Fully phased human genome assembly without parental data using single-cell strand sequencing and long reads


  • D. Porubsky
  • P. Ebert
  • P.A. Audano
  • M.R. Vollger
  • W.T. Harvey
  • P. Marijon
  • J. Ebler
  • K.M. Munson
  • M. Sorensen
  • A. Sulovari
  • M. Haukness
  • M. Ghareghani
  • P.M. Lansdorp
  • B. Paten
  • S.E. Devine
  • A.D. Sanders
  • C. Lee
  • M.J.P. Chaisson
  • J.O. Korbel
  • E.E. Eichler
  • T. Marschall


  • Nature Biotechnology


  • Nat Biotechnol 39 (3): 302-308


  • Human genomes are typically assembled as consensus sequences that lack information on parental haplotypes.
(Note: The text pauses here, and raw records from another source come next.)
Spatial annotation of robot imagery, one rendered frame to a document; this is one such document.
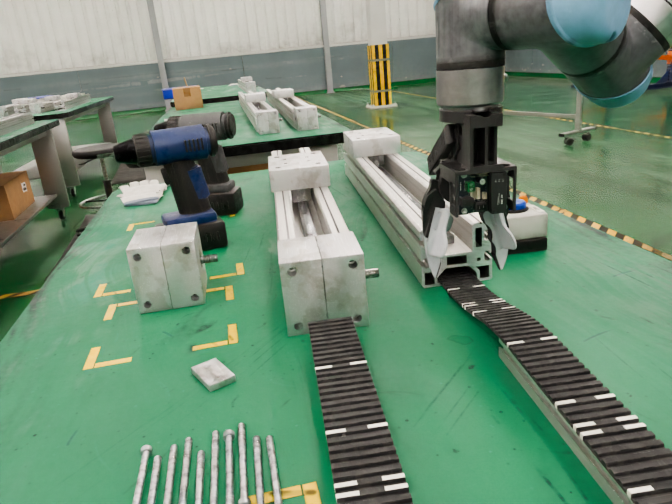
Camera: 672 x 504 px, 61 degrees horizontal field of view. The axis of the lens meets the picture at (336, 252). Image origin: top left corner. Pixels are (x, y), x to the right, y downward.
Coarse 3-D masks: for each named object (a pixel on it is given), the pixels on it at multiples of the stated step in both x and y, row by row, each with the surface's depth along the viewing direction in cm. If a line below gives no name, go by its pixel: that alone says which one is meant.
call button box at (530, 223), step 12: (528, 204) 92; (516, 216) 86; (528, 216) 86; (540, 216) 86; (516, 228) 87; (528, 228) 87; (540, 228) 87; (516, 240) 88; (528, 240) 88; (540, 240) 88; (516, 252) 88
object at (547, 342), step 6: (552, 336) 56; (510, 342) 56; (516, 342) 56; (522, 342) 56; (528, 342) 56; (534, 342) 56; (540, 342) 56; (546, 342) 56; (552, 342) 55; (558, 342) 55; (510, 348) 55; (516, 348) 55; (522, 348) 55; (528, 348) 55; (534, 348) 55; (540, 348) 55
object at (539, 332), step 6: (528, 330) 58; (534, 330) 58; (540, 330) 58; (546, 330) 58; (498, 336) 58; (504, 336) 58; (510, 336) 58; (516, 336) 57; (522, 336) 57; (528, 336) 57; (534, 336) 57; (540, 336) 57; (546, 336) 57; (504, 342) 57
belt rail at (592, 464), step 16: (512, 368) 57; (528, 384) 53; (544, 400) 51; (560, 416) 48; (560, 432) 48; (576, 448) 45; (592, 464) 43; (608, 480) 41; (608, 496) 41; (624, 496) 40
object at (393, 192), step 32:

Here we describe a reference-free workflow for diploid de novo genome assembly that combines the chromosome-wide phasing and scaffolding capabilities of single-cell strand sequencing with continuous long-read or high-fidelity sequencing data. Employing this strategy, we produced a completely phased de novo genome assembly for each haplotype of an individual of Puerto Rican descent (HG00733) in the absence of parental data. The assemblies are accurate (quality value > 40) and highly contiguous (contig N50 > 23 Mbp) with low switch error rates (0.17%), providing fully phased single-nucleotide variants, indels and structural variants. A comparison of Oxford Nanopore Technologies and Pacific Biosciences phased assemblies identified 154 regions that are preferential sites of contig breaks, irrespective of sequencing technology or phasing algorithms.